[PROBLEM DETAILS] Copy out all lines from the material that contain the string "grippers".

[DATA SHOWN]

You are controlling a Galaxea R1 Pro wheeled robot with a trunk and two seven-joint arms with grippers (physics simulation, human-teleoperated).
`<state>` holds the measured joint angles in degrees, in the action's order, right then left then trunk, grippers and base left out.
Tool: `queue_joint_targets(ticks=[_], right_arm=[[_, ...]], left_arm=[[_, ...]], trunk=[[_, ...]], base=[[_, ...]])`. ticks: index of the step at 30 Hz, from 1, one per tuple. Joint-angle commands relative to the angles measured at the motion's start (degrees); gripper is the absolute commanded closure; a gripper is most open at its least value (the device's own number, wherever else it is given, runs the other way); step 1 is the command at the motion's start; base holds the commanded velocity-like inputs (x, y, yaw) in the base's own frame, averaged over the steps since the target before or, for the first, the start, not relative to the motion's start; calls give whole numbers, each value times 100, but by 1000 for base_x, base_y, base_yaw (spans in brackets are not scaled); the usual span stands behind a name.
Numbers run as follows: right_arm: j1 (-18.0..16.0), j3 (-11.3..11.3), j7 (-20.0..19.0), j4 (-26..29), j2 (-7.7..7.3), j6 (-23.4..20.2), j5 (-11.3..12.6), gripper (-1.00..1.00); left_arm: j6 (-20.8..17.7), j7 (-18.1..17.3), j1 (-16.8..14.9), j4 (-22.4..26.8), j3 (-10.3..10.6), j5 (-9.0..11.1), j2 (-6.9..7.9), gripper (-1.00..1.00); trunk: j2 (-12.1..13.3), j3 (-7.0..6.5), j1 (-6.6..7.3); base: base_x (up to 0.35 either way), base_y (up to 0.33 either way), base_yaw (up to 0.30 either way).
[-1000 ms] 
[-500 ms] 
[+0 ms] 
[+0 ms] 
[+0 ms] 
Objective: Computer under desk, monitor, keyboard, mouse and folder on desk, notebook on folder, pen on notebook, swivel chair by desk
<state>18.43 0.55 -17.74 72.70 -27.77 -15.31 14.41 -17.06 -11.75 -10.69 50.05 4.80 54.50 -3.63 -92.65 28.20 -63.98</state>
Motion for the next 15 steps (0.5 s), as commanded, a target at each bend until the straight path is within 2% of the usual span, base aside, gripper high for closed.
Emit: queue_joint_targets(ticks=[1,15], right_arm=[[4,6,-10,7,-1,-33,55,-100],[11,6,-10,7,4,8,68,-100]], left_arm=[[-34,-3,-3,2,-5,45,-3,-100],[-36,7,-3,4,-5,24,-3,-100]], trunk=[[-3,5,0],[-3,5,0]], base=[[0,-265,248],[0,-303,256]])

[TASK SOLUTION]
You are controlling a Galaxea R1 Pro wheeled robot with a trunk and two seven-joint arms with grippers (physics simulation, human-teleoperated).
`<state>` holds the measured joint angles in degrees, in the action's order, right then left then trunk, grippers and base left out.

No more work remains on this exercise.